El conflicto con Francia significó una lucha global por colonias lejanas y rutas comerciales. A medida que la Royal Navy agregó nuevos buques a su lista, los requisitos de dotación aumentaron de un mínimo de antes de la guerra de 10,000 a 85,000 en 1794 y 140,000 en 1812. El desgaste por enfermedad, accidente, deserción y combate redujo las tripulaciones y requirió reemplazos constantes. Al mismo tiempo, había que llenar las filas del ejército. Pero mientras que un soldado podía ser entrenado en cuestión de semanas, un marinero necesitaba años de experiencia para dominar las habilidades náuticas, y al menos un tercio de la tripulación de un barco necesitaba ser marineros capaces de evitar un naufragio o la destrucción a manos del enemigo. . La Ley de cuotas de Gran Bretaña de 1793 ordenó que cada condado proporcionara un porcentaje de la mano de obra de la marina, pero pocos de esos hombres poseían habilidades marinas. Los marineros expertos podían adquirirse de diversas formas, como quitándolos de los mercantes que pasaban, aunque las leyes eximían del servicio a muchos marineros y pescadores para que no colapsara la economía. Muy a menudo, los capitanes coaccionaron a ciudadanos extranjeros para que prestasen servicios amenazando a estos últimos con convertirse en prisioneros de guerra. Además, la coacción se aplicaba con frecuencia cuando se consideraba que los extranjeros eran en realidad ciudadanos británicos. Para la Royal Navy, la definición de ciudadanía era bastante clara. Cualquier hombre nacido en suelo inglés era y sería siempre sujeto de la corona y, por tanto, sujeto a impresión. Esto incluyó a la mayoría de los ciudadanos estadounidenses nacidos antes de 1783.

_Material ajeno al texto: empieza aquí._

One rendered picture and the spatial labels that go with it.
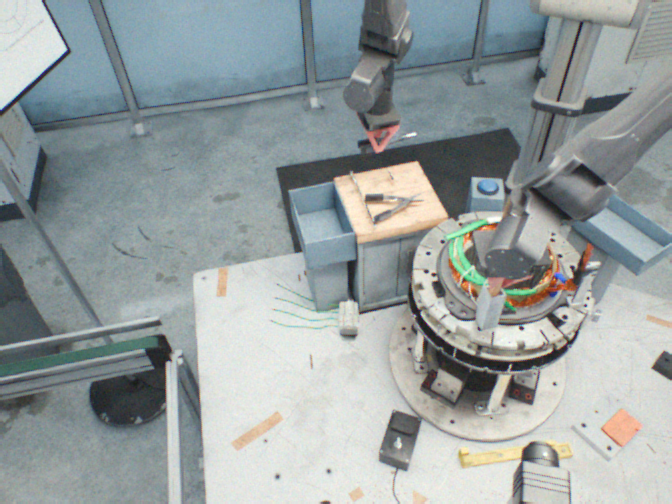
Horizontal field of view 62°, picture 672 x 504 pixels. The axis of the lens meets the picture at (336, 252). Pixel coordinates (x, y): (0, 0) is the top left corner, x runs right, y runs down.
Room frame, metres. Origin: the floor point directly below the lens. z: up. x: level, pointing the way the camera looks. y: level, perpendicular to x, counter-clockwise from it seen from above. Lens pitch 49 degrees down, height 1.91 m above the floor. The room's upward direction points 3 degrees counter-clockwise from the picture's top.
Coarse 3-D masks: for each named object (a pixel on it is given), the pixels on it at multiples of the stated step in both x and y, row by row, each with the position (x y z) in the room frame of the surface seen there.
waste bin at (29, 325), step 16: (16, 304) 1.17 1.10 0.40; (32, 304) 1.25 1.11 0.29; (0, 320) 1.09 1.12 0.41; (16, 320) 1.13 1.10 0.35; (32, 320) 1.19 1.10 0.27; (0, 336) 1.07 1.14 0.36; (16, 336) 1.10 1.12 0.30; (32, 336) 1.15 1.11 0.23; (48, 336) 1.21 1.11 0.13; (32, 352) 1.11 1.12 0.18; (48, 352) 1.16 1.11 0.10
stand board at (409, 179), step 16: (368, 176) 0.96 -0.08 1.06; (384, 176) 0.96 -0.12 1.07; (400, 176) 0.96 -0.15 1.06; (416, 176) 0.96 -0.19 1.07; (352, 192) 0.91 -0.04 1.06; (368, 192) 0.91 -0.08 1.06; (384, 192) 0.91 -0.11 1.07; (400, 192) 0.91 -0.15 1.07; (416, 192) 0.90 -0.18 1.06; (432, 192) 0.90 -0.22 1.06; (352, 208) 0.86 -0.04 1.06; (368, 208) 0.86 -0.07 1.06; (384, 208) 0.86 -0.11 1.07; (416, 208) 0.85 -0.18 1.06; (432, 208) 0.85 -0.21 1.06; (352, 224) 0.82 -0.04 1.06; (368, 224) 0.81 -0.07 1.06; (384, 224) 0.81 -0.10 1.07; (400, 224) 0.81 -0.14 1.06; (416, 224) 0.81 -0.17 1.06; (432, 224) 0.82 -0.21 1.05; (368, 240) 0.79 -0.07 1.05
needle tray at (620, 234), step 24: (600, 216) 0.84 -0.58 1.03; (624, 216) 0.83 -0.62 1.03; (576, 240) 0.81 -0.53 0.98; (600, 240) 0.76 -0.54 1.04; (624, 240) 0.77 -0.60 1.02; (648, 240) 0.76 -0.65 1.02; (600, 264) 0.75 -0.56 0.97; (624, 264) 0.70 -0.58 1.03; (648, 264) 0.68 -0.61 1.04; (600, 288) 0.77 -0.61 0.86
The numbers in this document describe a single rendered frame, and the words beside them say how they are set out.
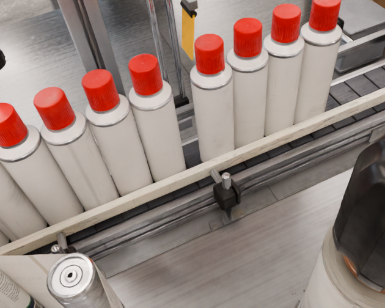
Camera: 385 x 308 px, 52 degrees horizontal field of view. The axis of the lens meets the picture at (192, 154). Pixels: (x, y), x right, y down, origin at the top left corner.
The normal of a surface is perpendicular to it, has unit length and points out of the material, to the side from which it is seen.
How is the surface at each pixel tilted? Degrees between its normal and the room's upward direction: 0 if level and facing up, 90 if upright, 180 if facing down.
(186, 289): 0
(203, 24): 0
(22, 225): 90
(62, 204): 90
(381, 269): 90
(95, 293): 90
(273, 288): 0
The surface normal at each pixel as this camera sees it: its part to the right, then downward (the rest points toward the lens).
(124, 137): 0.58, 0.60
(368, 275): -0.69, 0.61
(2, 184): 0.90, 0.27
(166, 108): 0.77, 0.45
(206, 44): -0.07, -0.66
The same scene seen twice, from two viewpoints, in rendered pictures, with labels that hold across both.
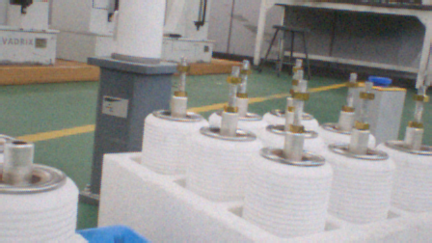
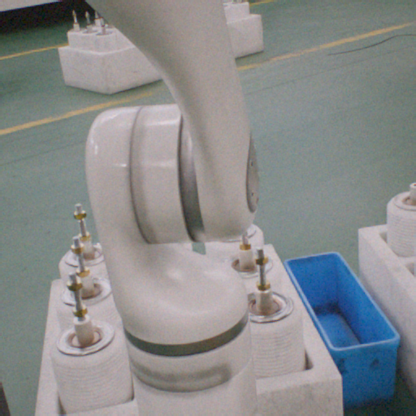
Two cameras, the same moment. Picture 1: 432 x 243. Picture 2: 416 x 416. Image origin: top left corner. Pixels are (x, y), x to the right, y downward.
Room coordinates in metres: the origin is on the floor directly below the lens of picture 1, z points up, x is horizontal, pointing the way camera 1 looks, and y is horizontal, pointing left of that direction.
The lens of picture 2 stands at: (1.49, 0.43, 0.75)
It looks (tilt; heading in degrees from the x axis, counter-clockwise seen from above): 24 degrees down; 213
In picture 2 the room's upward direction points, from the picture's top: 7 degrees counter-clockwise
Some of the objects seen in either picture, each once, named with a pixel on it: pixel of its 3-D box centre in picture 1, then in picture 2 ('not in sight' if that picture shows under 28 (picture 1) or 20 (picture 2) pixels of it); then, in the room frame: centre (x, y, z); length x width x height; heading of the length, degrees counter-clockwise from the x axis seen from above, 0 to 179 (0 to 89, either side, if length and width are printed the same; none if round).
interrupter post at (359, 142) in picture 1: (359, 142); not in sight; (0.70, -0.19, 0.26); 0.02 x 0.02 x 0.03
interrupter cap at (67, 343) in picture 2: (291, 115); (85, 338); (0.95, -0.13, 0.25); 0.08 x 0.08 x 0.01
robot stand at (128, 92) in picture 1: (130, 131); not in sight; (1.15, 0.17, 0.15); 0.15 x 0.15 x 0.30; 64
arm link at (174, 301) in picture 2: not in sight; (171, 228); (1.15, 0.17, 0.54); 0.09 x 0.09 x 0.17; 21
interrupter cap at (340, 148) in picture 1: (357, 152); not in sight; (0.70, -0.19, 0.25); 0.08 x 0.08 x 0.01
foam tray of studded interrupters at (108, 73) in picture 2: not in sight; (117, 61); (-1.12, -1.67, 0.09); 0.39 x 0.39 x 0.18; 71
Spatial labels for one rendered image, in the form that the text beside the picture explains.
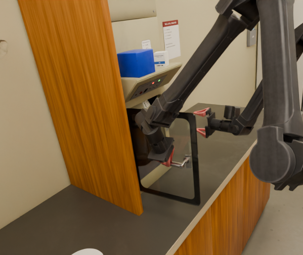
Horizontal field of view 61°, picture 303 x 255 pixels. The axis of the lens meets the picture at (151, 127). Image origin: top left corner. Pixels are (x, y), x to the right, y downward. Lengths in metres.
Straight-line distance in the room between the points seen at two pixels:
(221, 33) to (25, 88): 0.91
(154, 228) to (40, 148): 0.67
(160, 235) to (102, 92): 0.58
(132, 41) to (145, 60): 0.14
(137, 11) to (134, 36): 0.10
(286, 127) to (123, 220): 0.82
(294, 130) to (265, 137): 0.05
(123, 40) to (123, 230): 0.75
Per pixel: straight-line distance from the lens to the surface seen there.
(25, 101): 1.30
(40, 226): 1.28
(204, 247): 1.41
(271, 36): 0.59
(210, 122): 1.27
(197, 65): 0.71
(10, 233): 1.33
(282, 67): 0.55
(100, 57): 0.92
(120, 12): 1.06
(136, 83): 0.94
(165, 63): 1.12
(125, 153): 1.00
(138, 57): 0.96
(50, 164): 1.42
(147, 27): 1.18
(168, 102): 0.76
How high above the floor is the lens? 1.70
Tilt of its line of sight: 23 degrees down
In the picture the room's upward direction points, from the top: 8 degrees counter-clockwise
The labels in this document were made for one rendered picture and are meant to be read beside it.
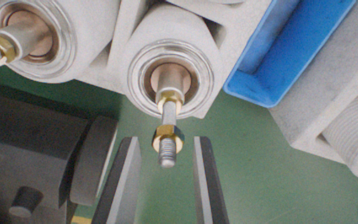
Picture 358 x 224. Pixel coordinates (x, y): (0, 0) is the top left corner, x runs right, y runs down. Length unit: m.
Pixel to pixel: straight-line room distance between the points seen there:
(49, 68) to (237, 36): 0.19
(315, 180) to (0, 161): 0.88
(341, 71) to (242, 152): 0.37
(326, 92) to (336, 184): 0.63
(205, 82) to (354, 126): 0.25
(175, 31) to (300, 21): 0.30
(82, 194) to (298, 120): 0.41
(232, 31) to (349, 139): 0.23
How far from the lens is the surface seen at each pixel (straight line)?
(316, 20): 0.40
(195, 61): 0.17
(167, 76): 0.17
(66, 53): 0.19
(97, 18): 0.20
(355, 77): 0.35
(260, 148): 0.64
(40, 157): 0.43
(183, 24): 0.17
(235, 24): 0.24
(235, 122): 0.55
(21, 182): 0.45
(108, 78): 0.27
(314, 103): 0.38
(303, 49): 0.39
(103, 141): 0.42
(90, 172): 0.42
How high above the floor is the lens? 0.41
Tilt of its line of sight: 54 degrees down
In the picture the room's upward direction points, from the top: 179 degrees clockwise
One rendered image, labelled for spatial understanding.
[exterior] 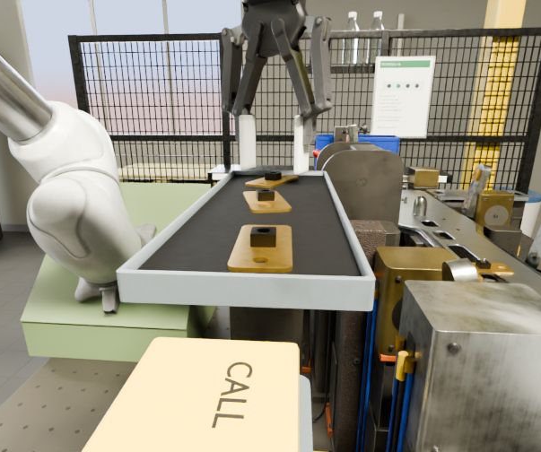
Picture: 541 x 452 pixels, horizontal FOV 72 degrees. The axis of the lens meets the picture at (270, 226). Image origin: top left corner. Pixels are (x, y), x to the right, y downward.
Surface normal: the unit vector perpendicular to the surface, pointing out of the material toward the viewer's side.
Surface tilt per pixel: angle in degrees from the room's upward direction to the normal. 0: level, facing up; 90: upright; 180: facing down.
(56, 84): 90
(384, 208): 90
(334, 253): 0
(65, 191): 53
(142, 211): 44
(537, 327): 0
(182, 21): 90
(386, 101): 90
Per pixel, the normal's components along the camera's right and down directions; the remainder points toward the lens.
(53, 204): -0.03, -0.39
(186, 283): -0.07, 0.29
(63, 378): 0.00, -0.96
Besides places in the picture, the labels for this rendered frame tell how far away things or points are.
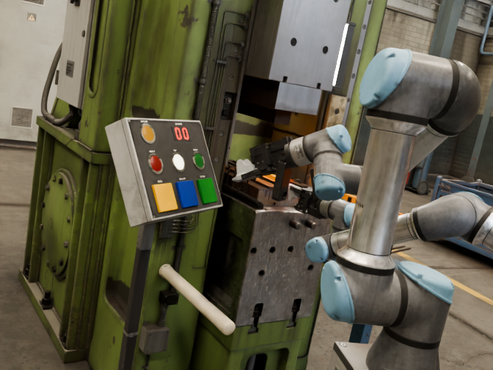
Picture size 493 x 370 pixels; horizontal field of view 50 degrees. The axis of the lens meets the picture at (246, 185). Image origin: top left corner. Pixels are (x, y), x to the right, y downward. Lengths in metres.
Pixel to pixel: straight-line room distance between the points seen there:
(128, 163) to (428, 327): 0.82
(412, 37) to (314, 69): 8.41
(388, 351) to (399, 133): 0.44
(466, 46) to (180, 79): 9.74
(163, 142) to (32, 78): 5.54
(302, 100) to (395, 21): 8.16
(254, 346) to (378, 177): 1.23
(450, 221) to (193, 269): 0.99
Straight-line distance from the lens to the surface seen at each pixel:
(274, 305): 2.09
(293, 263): 2.06
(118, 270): 2.35
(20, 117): 7.02
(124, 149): 1.43
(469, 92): 1.07
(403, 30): 10.18
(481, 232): 1.59
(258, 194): 1.92
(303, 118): 2.29
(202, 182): 1.59
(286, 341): 2.24
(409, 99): 1.01
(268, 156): 1.45
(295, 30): 1.90
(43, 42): 6.99
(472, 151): 11.27
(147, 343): 2.04
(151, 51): 2.18
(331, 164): 1.34
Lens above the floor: 1.36
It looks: 11 degrees down
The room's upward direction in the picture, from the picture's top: 11 degrees clockwise
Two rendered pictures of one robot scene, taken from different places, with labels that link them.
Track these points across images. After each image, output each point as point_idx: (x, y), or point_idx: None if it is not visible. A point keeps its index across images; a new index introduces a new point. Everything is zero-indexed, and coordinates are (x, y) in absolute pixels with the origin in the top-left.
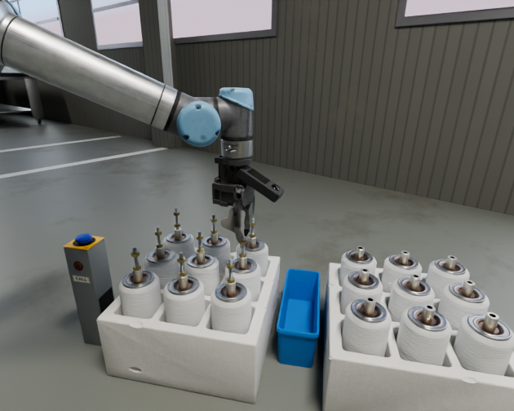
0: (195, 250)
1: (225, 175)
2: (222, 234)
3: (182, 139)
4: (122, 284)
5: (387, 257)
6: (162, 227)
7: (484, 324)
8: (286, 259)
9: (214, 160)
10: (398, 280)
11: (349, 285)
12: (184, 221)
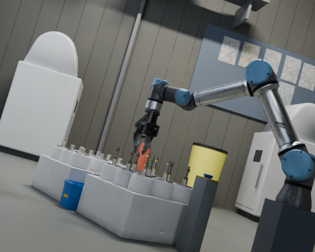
0: (124, 188)
1: (154, 121)
2: (2, 218)
3: (192, 109)
4: (192, 187)
5: (70, 151)
6: (38, 249)
7: (99, 155)
8: (15, 201)
9: (159, 114)
10: (91, 155)
11: (108, 161)
12: None
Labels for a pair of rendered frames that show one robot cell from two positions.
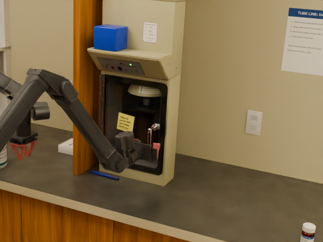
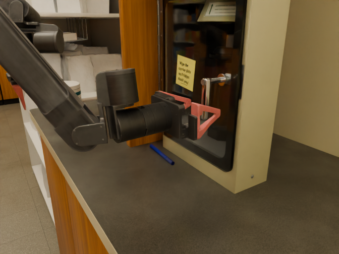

La impresión de los ciudadanos estadounidenses, naturalizados o no, comenzó con el estallido de la guerra en Europa durante 1793. Estados Unidos intentó proteger a sus marineros emitiendo órdenes judiciales o "protecciones" que acreditaran la ciudadanía, pero la facilidad de falsificación y la definición británica de ciudadanía los hizo ineficaces. Incluso los buques de guerra estadounidenses demostraron ser incapaces de resistir a la Royal Navy: el USS Baltimore perdió cincuenta y cinco de su tripulación a la impresión en 1798, y el USS Chesapeake fue disparado y luego despojado de cuatro tripulantes en 1807. Los buques mercantes sufrieron más cruelmente, el Departamento de Estado informó en enero de 1812 que 9,991 marineros estadounidenses habían quedado impresionados desde 1796. El número exacto de estadounidenses presionados para tripular la Royal Navy bien puede haber superó los veinte mil. A pesar de los continuos esfuerzos de los presidentes estadounidenses desde George Washington hasta James Madison para poner fin a esta amenaza a los estadounidenses y a la soberanía estadounidense, Gran Bretaña —su propia supervivencia amenazada por Francia— los ignoró. Así, Madison, en su mensaje de guerra del 1 de junio de 1812, enumeró la impresión como la primera justificación del conflicto. A medida que continuaba la guerra de 1812, el abandono de la práctica de la impresión sería la última condición estadounidense abandonada para una paz negociada.